Choose the design you like best, just your ancestors did when they painted these symbols on the shields they carried into battle and displayed in their homes. These coats of arms are real, historical works of art/culture dating back as far as 1100AD. Most of these designs were compiled and documented by genealogists and heraldists in large books published in the nineteenth century. These arms were owned by individuals who bore your surname, and were passed down through the generations from father to son, earning the monicker "family crest".
Origin, Meaning and Family History of the Markey Name
Origin of Markey:
There are over one hundred spelling structures of Markey that are listed from English and Scottish Mark, Marke, Markie, Markey, Marks and Markes. In French Marc and Marcq, the Italian Marco and Spanish Marcos, the Dutch Murkus, Czech Marek, and Russian Markowitz and Markovski. The old surname is of Roman sources. It evolves from the famous pre-Christian ritual name “Marcus”, from Mar, which means flash, whereas there is also a potential combination with “Mars,” the God of War or battle. The fame of the name is closely related with St Mark “The Televangelist” and composer of the Second Gospel, though the surname itself is over one thousand years old. The name, as St Mark or St Marc, or Sanctus Marcus, was implemented in old times to a holy spiritual place, monastery’s, and other places of religion. The names of these areas were especially famous in Italy and Spain, and the South of France. The developing Locational surnames were frequently provided even to the real Kings of the village or any place and consequently were picked as inherited surnames, or more commonly the name was provided as a type of recognition to people who migrated from their real motherlands. It was then, and it frequently remains so today, that one of the simplest means of recognition to an unknown person is to call him or her by the name of the region or country from which they come.
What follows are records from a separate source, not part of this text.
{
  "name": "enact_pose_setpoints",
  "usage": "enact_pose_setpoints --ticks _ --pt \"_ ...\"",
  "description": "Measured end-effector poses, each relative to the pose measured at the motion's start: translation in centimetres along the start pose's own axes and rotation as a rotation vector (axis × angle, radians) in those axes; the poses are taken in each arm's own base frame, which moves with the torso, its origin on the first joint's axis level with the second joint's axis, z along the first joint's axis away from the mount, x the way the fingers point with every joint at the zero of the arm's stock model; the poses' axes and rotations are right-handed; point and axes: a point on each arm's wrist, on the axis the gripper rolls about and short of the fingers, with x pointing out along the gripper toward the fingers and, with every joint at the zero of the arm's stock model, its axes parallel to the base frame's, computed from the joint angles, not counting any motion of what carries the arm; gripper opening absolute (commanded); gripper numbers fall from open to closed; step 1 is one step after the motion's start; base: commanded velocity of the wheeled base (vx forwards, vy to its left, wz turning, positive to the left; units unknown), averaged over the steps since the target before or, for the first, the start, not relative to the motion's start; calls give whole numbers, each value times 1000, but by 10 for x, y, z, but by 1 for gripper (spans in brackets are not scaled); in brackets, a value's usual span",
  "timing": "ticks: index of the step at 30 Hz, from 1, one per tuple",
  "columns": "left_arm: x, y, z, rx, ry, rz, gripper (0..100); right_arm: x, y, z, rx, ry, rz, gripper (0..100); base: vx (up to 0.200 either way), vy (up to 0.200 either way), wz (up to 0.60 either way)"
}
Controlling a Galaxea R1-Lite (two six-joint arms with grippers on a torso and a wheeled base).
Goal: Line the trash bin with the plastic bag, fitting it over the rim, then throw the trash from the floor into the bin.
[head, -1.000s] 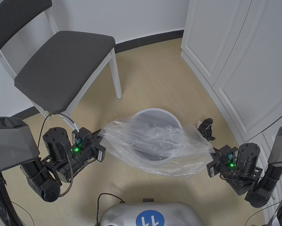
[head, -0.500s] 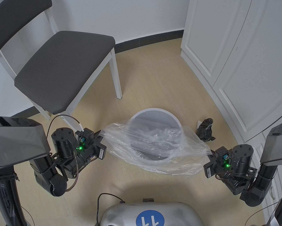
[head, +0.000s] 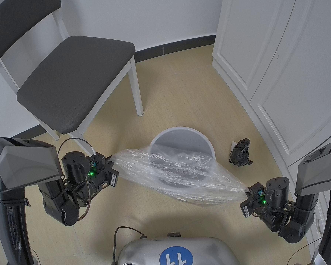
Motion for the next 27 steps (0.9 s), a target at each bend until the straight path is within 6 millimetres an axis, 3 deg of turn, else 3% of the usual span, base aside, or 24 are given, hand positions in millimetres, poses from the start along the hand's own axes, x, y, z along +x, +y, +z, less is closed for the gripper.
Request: enact_pose_setpoints --ticks 14,27 --pt "-5 4 -4 5 22 5 0 7 2 -18 -38 77 3 0 0 0 0" --pt "-45 -27 15 45 21 -109 0 -5 4 -15 -47 64 33 0 0 0 0"
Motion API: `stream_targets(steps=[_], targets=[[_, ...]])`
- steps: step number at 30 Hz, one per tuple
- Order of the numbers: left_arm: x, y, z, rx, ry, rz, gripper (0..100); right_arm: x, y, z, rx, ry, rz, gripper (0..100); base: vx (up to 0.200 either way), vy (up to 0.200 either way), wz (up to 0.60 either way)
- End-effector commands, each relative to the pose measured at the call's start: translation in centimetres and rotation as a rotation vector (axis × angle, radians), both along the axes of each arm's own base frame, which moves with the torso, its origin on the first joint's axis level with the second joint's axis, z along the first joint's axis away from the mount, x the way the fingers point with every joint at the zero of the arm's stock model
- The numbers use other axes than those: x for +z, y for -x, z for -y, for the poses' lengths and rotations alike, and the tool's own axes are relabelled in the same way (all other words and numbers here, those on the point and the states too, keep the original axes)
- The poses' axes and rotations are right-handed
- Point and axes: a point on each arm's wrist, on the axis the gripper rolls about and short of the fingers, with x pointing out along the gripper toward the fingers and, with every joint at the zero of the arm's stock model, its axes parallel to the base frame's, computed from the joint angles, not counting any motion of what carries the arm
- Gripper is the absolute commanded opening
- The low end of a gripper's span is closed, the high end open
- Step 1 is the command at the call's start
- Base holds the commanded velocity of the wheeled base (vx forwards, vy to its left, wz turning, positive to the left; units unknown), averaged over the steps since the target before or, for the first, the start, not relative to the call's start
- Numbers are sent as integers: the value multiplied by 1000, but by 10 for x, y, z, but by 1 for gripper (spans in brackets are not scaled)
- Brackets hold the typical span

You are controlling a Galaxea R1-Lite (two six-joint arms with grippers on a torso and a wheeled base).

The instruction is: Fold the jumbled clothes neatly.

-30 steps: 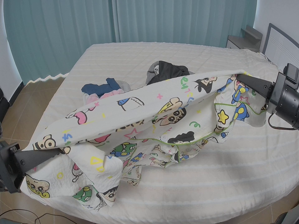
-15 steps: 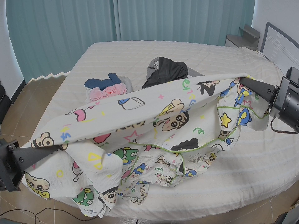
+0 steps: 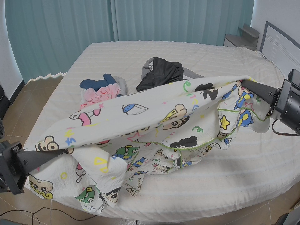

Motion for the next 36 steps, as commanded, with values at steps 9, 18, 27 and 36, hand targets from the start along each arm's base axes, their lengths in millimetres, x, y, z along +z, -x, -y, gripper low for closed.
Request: stream_targets(steps=[9,18,27,36], targets=[[-3,-6,4,-2,-33,0,0,0,3,2,-1,-2,3,0,0,-200,0],[-3,-8,6,-4,-41,-4,0,1,4,4,-4,-5,7,0,0,-200,0],[-5,-9,7,-5,-51,-8,0,1,5,4,-6,-6,8,0,0,-200,0],[-5,-9,7,-10,-65,9,0,2,5,4,-6,-8,15,0,0,-200,0]])
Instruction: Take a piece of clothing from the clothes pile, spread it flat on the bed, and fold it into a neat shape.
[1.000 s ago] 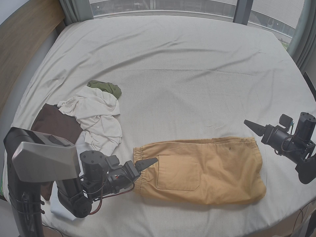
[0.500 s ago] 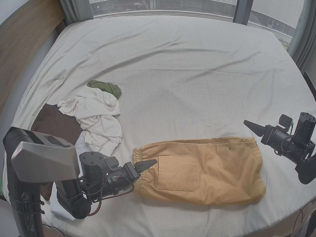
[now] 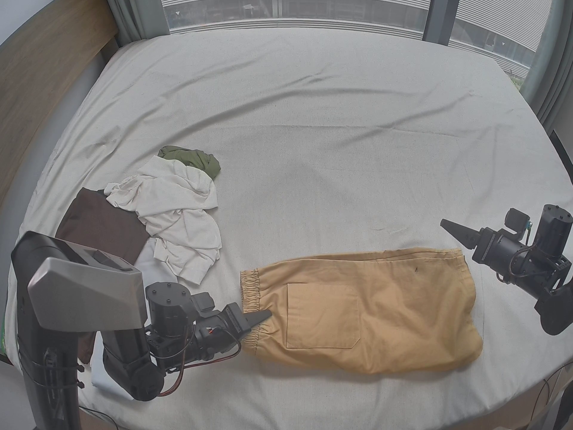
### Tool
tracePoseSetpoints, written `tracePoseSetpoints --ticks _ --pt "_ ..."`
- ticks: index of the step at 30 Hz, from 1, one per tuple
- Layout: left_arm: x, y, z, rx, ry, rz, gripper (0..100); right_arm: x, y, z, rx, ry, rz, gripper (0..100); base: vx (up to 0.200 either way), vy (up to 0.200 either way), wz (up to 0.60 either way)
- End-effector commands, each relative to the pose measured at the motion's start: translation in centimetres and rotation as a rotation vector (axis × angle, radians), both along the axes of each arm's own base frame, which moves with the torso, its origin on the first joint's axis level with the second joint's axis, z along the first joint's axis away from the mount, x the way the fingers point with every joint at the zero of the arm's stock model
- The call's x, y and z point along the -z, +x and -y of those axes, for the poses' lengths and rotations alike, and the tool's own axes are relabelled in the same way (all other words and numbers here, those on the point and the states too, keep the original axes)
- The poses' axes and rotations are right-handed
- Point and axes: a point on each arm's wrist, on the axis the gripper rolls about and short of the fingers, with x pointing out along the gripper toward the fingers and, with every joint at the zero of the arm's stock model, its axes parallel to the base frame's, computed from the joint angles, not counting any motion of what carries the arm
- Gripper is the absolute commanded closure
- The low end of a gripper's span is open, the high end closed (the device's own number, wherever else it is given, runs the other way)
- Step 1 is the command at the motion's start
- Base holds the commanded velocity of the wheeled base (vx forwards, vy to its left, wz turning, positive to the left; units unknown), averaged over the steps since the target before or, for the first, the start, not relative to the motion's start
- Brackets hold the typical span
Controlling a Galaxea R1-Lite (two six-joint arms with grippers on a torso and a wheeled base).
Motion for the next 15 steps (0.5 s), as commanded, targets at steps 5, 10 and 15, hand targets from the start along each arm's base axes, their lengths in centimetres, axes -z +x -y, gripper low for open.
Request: tracePoseSetpoints --ticks 5,10,15 --pt "-0.7 -2.0 -1.9 0.010 0.094 0.032 100 0.2 -0.1 -0.3 -0.011 -0.001 -0.008 0 0.000 0.000 0.00" --pt "-1.2 -2.1 -3.5 -0.032 0.116 0.040 100 0.2 -0.2 -0.3 -0.014 -0.001 -0.010 0 0.000 0.000 0.00" --pt "-1.1 -2.5 -4.7 -0.054 0.151 0.036 100 0.3 -0.3 -0.5 -0.021 -0.001 -0.016 0 0.000 0.000 0.00"
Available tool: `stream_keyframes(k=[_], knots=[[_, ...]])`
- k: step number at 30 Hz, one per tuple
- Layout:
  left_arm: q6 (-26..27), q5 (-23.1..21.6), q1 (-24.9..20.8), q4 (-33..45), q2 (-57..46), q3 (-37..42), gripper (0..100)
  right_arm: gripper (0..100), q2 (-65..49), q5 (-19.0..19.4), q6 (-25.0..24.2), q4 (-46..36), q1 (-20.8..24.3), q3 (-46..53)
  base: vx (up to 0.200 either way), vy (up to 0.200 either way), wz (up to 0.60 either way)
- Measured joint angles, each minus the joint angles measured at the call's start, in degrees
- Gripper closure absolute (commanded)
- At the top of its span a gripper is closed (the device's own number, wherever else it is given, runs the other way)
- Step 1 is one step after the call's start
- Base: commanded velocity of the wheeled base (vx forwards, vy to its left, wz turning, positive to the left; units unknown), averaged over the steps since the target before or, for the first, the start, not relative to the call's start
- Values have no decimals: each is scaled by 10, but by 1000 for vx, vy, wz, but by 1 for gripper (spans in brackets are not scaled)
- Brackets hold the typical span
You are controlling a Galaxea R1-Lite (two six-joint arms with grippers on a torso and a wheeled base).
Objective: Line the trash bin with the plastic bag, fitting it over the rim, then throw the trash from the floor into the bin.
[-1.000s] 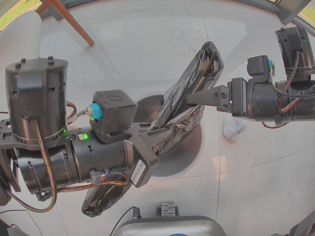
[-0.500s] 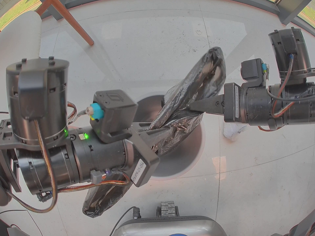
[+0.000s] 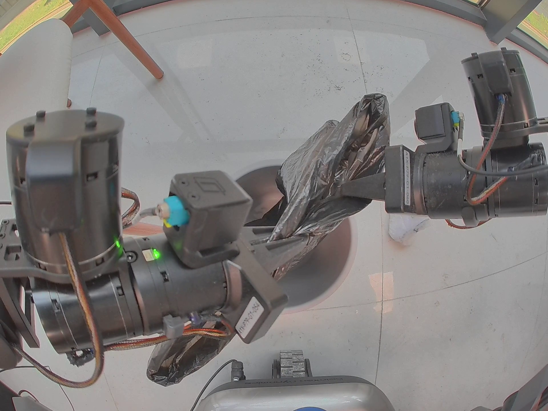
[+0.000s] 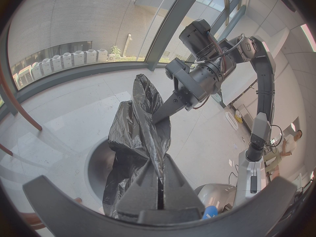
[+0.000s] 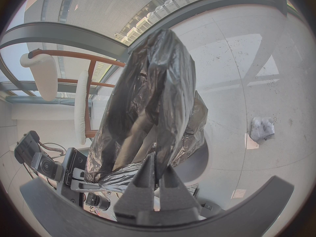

Other famous examples of the surname spellings, the real name being listed mostly in the European country, contain De Marco, Di Marko, Marcus, Marchi, Merck, Marck and Van der Marck, to Marconi, Marchitello, De Marchi, Marcovitch, Markushkin, and even Marczewski.
Some common variations of this surname are: Marckey, Marokey, Marakeya, Markeye, Markiey, Markey, Marke, Marky, Markey.
The surname originated in Ayrshire, an early division in the southwestern Strathclyde area of Scotland, that today makes up the Council Areas of South, East and North Ayrshire, where they controlled a family seat from early times and their early lists developed on the pre-census rolls taken by the ancient Lord of Scotland.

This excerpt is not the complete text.